As I predicted, we’ve got a healthy amount of new sales going up today. A lot of it is the usual fluff that goes on and off sale with regularity, but there are a few cool games to check out. For example, Sky Force Reloaded is on for a sweet price. Immortal Redneck is also rocking quite a good discount. Astebreed and Kero Blaster are both wonderful, as well. Those would be my recommendations, but feel free to buy whatever you want. I am not the police of your wallet.
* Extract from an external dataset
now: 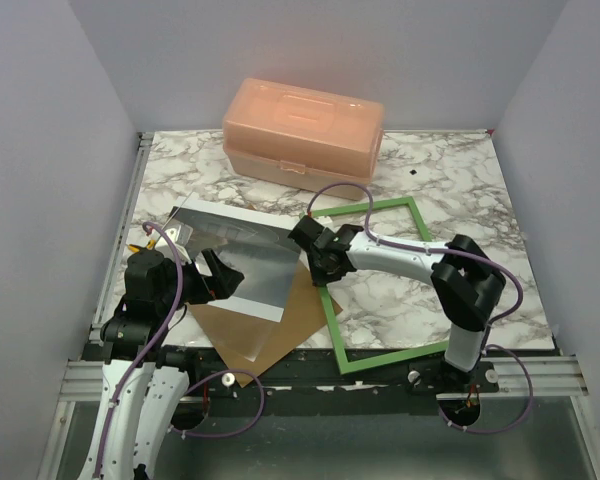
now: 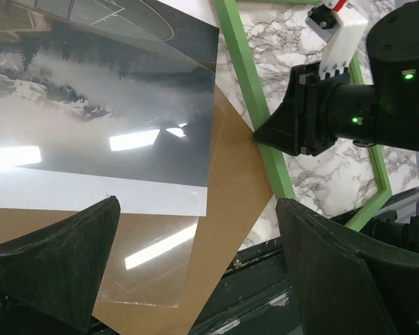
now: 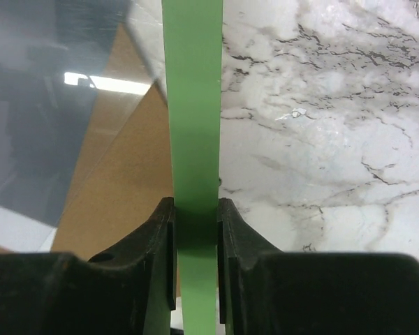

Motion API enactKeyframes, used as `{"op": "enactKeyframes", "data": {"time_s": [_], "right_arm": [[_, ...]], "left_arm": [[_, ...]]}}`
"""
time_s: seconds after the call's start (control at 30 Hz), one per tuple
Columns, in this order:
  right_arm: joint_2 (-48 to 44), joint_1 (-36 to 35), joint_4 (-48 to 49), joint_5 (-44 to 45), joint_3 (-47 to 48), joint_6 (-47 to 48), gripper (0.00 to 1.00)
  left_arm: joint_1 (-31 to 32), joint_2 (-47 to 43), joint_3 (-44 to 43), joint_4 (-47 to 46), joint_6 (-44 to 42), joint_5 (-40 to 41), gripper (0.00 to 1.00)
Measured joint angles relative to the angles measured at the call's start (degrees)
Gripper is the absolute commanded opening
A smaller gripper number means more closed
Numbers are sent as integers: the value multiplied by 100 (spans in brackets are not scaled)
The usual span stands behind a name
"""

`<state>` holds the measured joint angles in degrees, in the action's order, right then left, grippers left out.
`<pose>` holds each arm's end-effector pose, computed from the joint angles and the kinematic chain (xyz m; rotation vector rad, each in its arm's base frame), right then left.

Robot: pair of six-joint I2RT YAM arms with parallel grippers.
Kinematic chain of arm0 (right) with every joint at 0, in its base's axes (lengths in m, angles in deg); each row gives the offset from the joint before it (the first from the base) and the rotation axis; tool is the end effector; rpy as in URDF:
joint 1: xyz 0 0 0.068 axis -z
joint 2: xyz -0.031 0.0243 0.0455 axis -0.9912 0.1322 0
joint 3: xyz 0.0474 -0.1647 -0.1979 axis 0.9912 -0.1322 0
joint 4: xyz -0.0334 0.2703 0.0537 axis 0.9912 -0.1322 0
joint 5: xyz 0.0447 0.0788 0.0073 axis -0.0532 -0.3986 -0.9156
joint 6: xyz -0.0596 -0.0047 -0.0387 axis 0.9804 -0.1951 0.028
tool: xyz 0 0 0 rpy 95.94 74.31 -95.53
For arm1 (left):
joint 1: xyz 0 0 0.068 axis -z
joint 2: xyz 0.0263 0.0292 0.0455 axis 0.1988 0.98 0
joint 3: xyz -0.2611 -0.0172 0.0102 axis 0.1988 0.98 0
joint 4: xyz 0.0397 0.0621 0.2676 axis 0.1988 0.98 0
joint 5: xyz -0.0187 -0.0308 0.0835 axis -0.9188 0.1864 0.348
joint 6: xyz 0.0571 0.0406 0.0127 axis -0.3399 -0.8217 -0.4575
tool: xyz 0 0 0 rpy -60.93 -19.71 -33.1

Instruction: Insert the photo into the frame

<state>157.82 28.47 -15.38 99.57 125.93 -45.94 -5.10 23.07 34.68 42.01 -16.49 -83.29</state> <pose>0.2379 0.3035 0.1386 -0.3284 2.7217 0.1031 0.1397 -0.0382 0.2778 -0.1762 2.1416 -0.7764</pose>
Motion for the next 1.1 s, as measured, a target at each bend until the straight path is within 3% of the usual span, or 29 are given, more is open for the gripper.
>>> {"op": "enactKeyframes", "data": {"time_s": [0.4, 0.6, 0.83, 1.1], "right_arm": [[-1475, -2, 127, -750, -15, -160, 0], [-2225, -2, 437, -1010, -168, -402, 0], [-2677, 0, 977, -1250, -492, -975, 0], [-2638, 66, 1342, -1486, -122, -1423, 0]], "left_arm": [[0, -22, 22, -79, -13, -72, 98], [0, -28, 55, -264, -42, -603, 98], [2, 57, 136, -1045, 741, -1502, 96], [251, 949, 7, -2065, 1703, -2271, 96]]}}
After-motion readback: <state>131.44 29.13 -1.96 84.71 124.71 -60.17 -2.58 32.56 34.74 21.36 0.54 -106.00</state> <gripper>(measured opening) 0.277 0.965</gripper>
Yet.

New Games on Sale

Almost There: The Platformer ($7.99 from $9.99 until 2/28)
Grab Lab ($3.34 from $4.99 until 3/7)
Gnomes Garden ($2.49 from $4.99 until 3/7)
3D Billiards – Pool & Snooker ($17.99 from $19.99 until 3/7)
Dexteritrip ($2.99 from $6.99 until 3/13)
M.A.C.E. Space Shooter ($3.49 from $4.99 until 3/3)
Swamp Defense 2 ($2.09 from $2.99 until 3/3)
Timber Tennis: Versus ($1.59 from $1.99 until 2/28)
The Shapeshifting Detective ($9.09 from $14.99 until 3/7)
Friday the 13th: Killer Puzzle ($9.99 from $19.99 until 2/28)
Spencer ($4.89 from $6.99 until 3/3)
Shikhondo – Soul Eater ($4.75 from $13.99 until 3/7)
Chamelon Run Deluxe Edition ($2.99 from $5.99 until 3/7)
ATOMINE ($4.99 from $9.99 until 3/11)
Immortal Redneck ($11.59 from $19.99 until 2/28)
Castle of Heart ($10.04 from $14.99 until 3/1)
Gekido Kintaro’s Revenge ($6.92 from $9.89 until 3/7)
BINGO for Nintendo Switch ($2.49 from $4.99 until 3/7)
3D MiniGolf ($17.99 from $19.99 until 3/7)
Island Flight Simulator ($17.99 from $19.99 until 3/7)
Sky Force Reloaded ($5.99 from $9.99 until 3/3)
Grand Prix Rock ‘N Racing ($3.99 from $7.99 until 3/13)
Puzzle Box Maker ($11.99 from $14.99 until 3/7)
Kid Tripp ($2.99 from $3.99 until 3/14)
Heroes of the Monkey Tavern ($4.99 from $9.99 until 3/6)
Super Ping Pong Trick Shot ($2.49 from $4.99 until 3/7)
Q.U.B.E. 2 ($25.49 from $29.99 until 3/1)
Toast Time: Smash Up! ($6.99 from $9.99 until 2/25)
Astebreed ($15.99 from $19.99 until 3/8)
Kero Blaster ($6.99 from $9.99 until 3/8)
Vertical Strike Endless Challenge ($3.49 from $4.99 until 3/8)
Angels of Death ($10.49 from $14.99 until 3/8)
One Strike ($2.49 from $4.99 until 3/11)
Jumping Joe & Friends ($0.25 from $1.99 until 3/15)
Grid Mania ($0.25 from $0.99 until 3/15)
TorqueL -Physics Modified Edition- ($4.99 from $9.99 until 3/8)

Sales Ending Tomorrow, Saturday, February 23rd

Butcher ($4.99 from $9.99 until 2/23)
Otto ($2.49 from $4.99 until 2/23)
Parallel ($2.99 from $9.99 until 2/23)
Super Inefficient Golf ($3.99 from $7.99 until 2/23)

That’s a wrap for today, friends. And a wrap for the week, too! I hope you all have a great weekend, and I’ll see you back here on Monday for the latest Switch news, new releases, sales, and perhaps even a review or two. Whatever you’re playing this weekend, I hope you have fun with it, and as always, thanks for reading!